En aquel tiempo, se presentó un maestro de la Ley y le preguntó a Jesús para ponerlo a prueba: «Maestro, ¿qué tengo que hacer para heredar la vida eterna?»

Él le dijo: «¿Qué está escrito en la Ley? ¿Qué lees en ella?»

Él contestó: «Amarás al Señor, tu Dios, con todo tu corazón y con toda tu alma y con todas tus fuerzas y con todo tu ser. Y al prójimo como a ti mismo.»

Él le dijo: «Bien dicho. Haz esto y tendrás la vida.»
Pero el maestro de la Ley, queriendo justificarse, preguntó a Jesús: «¿Y quién es mi prójimo?»

Jesús dijo: «Un hombre bajaba de Jerusalén a Jericó, cayó en manos de unos bandidos, que lo desnudaron, lo molieron a palos y se marcharon, dejándolo medio muerto. Por casualidad, un sacerdote bajaba por aquel camino y, al verlo, dio un rodeo y pasó de largo. Y lo mismo hizo un levita que llegó a aquel sitio: al verlo dio un rodeo y pasó de largo. Pero un samaritano que iba de viaje, llegó a donde estaba él y, al verlo, le dio lástima, se le acercó, le vendó las heridas, echándoles aceite y vino, y, montándolo en su propia cabalgadura, lo llevó a una posada y lo cuidó. Al día siguiente, sacó dos denarios y, dándoselos al posadero, le dijo: «Cuida de él, y lo que gastes de más yo te lo pagaré a la vuelta.» ¿Cuál de estos tres te parece que se portó como prójimo del que cayó en manos de los bandidos?»

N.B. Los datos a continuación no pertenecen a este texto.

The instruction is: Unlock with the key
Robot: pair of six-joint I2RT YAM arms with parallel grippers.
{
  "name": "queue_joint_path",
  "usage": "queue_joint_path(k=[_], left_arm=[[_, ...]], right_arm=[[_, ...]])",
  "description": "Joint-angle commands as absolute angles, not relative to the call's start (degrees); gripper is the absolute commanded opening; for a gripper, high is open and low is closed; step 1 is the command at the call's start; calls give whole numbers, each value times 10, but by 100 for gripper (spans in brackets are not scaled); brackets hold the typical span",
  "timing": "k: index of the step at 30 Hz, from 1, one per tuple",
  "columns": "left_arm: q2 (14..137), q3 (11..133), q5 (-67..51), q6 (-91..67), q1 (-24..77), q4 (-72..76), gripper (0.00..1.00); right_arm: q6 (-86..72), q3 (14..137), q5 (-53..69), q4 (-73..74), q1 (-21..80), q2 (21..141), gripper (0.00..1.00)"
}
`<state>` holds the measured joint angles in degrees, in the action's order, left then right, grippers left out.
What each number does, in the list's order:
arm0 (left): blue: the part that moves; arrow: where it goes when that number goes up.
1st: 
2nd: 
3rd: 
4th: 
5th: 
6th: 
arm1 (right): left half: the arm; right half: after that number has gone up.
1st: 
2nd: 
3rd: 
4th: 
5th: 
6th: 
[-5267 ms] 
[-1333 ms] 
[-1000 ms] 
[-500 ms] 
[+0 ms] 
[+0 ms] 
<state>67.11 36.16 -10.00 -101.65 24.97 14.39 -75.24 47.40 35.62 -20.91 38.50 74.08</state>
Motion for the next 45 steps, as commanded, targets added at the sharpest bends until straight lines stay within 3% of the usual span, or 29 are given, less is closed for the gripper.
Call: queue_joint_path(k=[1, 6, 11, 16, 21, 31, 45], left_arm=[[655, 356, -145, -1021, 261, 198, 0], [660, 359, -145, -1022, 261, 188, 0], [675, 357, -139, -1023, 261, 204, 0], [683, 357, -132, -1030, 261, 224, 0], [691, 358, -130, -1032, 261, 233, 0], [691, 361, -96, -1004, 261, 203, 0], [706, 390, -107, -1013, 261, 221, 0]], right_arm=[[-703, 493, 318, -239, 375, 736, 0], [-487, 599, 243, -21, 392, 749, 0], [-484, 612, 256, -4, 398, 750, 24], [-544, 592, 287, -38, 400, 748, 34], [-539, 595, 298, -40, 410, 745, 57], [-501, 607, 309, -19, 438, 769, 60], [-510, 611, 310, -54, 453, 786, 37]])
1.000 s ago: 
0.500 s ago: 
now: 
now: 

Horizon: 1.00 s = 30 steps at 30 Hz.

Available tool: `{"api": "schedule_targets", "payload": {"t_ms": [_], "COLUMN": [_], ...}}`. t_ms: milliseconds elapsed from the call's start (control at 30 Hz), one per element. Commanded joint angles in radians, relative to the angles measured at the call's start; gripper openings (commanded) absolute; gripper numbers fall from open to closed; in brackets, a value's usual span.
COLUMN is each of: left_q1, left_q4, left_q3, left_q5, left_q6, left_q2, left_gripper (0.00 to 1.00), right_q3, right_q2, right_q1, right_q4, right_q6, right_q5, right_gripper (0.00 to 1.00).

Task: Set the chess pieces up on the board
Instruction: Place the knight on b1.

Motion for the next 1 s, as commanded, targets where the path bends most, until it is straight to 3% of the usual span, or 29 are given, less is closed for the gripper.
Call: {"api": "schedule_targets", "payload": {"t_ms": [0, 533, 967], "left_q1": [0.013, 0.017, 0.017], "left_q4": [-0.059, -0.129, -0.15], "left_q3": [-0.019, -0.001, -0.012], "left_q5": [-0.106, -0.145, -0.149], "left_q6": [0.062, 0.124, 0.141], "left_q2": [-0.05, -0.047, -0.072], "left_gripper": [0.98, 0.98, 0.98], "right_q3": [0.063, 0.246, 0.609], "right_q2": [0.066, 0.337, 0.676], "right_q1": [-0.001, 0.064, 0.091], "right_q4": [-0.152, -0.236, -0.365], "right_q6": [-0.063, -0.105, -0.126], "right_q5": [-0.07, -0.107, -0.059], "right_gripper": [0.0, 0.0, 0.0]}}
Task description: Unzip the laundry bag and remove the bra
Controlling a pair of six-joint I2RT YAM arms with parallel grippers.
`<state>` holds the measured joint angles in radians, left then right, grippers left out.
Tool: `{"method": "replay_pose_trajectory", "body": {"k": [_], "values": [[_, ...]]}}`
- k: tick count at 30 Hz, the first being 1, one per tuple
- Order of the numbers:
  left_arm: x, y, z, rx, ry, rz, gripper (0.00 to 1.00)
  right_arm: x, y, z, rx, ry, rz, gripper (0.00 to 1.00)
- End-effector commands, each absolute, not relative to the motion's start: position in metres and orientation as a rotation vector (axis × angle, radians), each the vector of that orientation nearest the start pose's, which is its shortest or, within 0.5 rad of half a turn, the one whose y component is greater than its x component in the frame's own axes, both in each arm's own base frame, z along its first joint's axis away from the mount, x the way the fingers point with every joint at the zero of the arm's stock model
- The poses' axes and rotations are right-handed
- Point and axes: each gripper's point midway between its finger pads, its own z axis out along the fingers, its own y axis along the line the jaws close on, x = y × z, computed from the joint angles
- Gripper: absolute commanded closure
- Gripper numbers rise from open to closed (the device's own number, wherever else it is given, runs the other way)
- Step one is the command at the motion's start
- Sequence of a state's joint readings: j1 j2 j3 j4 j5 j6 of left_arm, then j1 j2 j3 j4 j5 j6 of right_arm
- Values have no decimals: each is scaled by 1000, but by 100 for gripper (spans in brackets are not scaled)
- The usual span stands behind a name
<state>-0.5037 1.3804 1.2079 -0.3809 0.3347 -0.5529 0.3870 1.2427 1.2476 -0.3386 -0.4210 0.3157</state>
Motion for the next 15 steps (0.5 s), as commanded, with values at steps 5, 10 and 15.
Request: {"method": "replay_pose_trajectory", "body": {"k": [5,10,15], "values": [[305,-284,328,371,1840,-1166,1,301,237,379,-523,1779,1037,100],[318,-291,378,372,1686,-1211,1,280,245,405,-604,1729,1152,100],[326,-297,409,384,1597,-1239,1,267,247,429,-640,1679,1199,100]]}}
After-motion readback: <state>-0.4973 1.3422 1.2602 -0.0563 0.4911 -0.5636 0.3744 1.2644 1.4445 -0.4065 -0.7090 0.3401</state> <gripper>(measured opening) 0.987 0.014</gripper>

Él contestó: «El que practicó la misericordia con él.»

Díjole Jesús: «Anda, haz tú lo mismo» (Lucas 10,25-37)

El Evangelio encontramos una de las parábolas más bellas que Jesús nos dejo, la parábola del Buen Samaritano, la parábola preferida de la predicación del Papa Francisco, la parábola que junto a la del Hijo Pródigo nos revela el misterio de la misericordia de Dios. 

Jesús no entra en el juego de la teorización cuando el doctor de la ley le pregunta «quién es tu prójimo», sino que le habla del Buen Samaritano.

La actitud del sacerdote y del levita de la parábola (los referentes morales del judío devoto) son hoy la actitud del autosuficiente, del rico, que se mueve por el péndulo que va de la tentación del control a la tentación del desaliento, del despropósito del rico optimista que cree poder acabar con la pobreza sólo con proyectos políticos y económicos, al despropósito del rico pesimista que se rinde ante el realismo de la complejidad, ante un problema sin solución. Aunque parezca mentira, no se puede resolver la pobreza desde la riqueza. Al final con la mirada del rico siempre “pasamos de largo”.

Si nos fijamos en cambio en la actitud del samaritano (un impuro para los judíos devotos), nos damos cuenta que no basta con el acto de dar, se requiere la actitud de la donación, y quien se contagia de ella, no puede ser rico. Porque el rico mira la pobreza desde la lejanía. Y es precisamente la lejanía la que conforma la pobreza. Por el contrario la cercanía, que supone un inevitable empobrecimiento, posibilita el reconocimiento de la riqueza del pobre.

Ciertamente existe un umbral real de la pobreza, pero tiene poco que ver con el formulado en el despacho analista. Ese umbral sólo se conoce en la experiencia de la solidaridad. Y esta misma experiencia desplaza y modifica el umbral de la pobreza al tiempo que descubre su abismal profundidad y progresión.

Las mismas palabras, que de por si son tan inexactas y tan ambiguas, y tan dadas a encasillar, de «pobres» y «ricos», son molestas para quienes desde la experiencia, por muy pequeña que sea, de la solidaridad, han roto barreras sociales y prejuicios mentales, y han cambiado su modo de mirar. La parábola evangélica no utiliza ni la expresión pobre ni la expresión rico. Sus cuatro personajes son un moribundo (genéricamente un abandonado), dos prepotentes (insensibles, inmisericordes) y un hombre misericordioso y solidario, que desarrolla una solidaridad y una misericordia “sostenibles”, completas, que incluye, en palabras de los trabajadores sociales, la atención inmediata, y el proceso de acompañamiento para una reinserción definitiva.